Three weeks ago I said I would run some experiments around my habit of writing in the morning. I felt that my 30 minute train ride wasn’t really enough to write the things I wanted to write a lot of the time, which I still think is true.

My first experiment was to give myself two days for each post, for a total of one hour. I wrote three posts instead of four that week: the end of work, product selection assistant, and one push-up. I wasn’t particularly happy with this approach—one hour wasn’t enough to write about the end of work satisfactorily, but was probably too much for writing about one push-up and the product selection assistant idea.

Then on Sunday, I spent a little time coming up with a plan for what to write about in the upcoming week, intending to spend just one morning (30 minutes) writing about each thing. I wrote about the “I’m so dumb” effect, a Minecraft ecology, that’s not AI, and The Resistance. This worked out reasonably well, but the sparse notes I wrote for each post turned out not to really be sufficient to make the process of writing the post simply one of writing down ideas I’d already had. In particular, when I made notes ahead of time, I didn’t go as far as writing down a structure or a conclusion for the post, which I think would have helped a lot.
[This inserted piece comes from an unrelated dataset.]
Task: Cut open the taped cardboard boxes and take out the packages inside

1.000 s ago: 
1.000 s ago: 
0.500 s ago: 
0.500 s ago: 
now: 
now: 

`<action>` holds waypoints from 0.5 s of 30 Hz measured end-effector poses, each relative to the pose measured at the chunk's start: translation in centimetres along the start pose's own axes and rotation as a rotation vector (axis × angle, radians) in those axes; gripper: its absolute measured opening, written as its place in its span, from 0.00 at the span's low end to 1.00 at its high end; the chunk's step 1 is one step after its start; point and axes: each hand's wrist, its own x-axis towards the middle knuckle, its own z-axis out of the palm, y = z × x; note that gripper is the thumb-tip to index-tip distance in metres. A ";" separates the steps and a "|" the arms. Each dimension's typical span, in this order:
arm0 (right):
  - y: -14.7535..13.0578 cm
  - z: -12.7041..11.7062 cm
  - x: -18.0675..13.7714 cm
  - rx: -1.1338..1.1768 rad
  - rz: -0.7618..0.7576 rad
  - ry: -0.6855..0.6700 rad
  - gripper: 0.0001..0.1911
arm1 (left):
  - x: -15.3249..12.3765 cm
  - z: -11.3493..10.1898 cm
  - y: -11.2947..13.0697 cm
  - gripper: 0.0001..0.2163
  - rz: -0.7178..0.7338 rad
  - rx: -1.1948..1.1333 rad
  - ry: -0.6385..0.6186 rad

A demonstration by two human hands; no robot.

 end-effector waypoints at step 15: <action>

This week I intended to be catching an earlier, slower train so I’d have longer to write, but still write about whatever popped into my head. Turns out I don’t really want to get up earlier, so I haven’t been doing that.

I haven’t published anything this week, but I have been writing. I’m working on a post about planning, and why you shouldn’t do it. I’ve spent about four mornings working on it so far, and it probably has another two or three mornings left before it’s done. That kind of longer-term writing project is something I don’t think I would have stuck with if I wasn’t already in the habit of writing every morning. But the habit’s starting to stick, and I think doing this longer kind of project occasionally will work for when I want to write about something in a longer or more considered form. (I’ve also been writing about how to make a Minecraft mod, which is a different kind of writing from what I’m doing here, but just as much satisfies my criteria of “writing something”.)

What have I learned from the experiments I ran? First, the highly rigid structure (“spend no longer than N minutes on this”) doesn’t work past the scope of a single contiguous hour. Breaking it up makes it lose its fangs. Writing notes and thinking about ideas and structure ahead of time does work, but I need to go into more detail than five two-word bullet points. But most of all, I learned that this writing habit is starting to stick.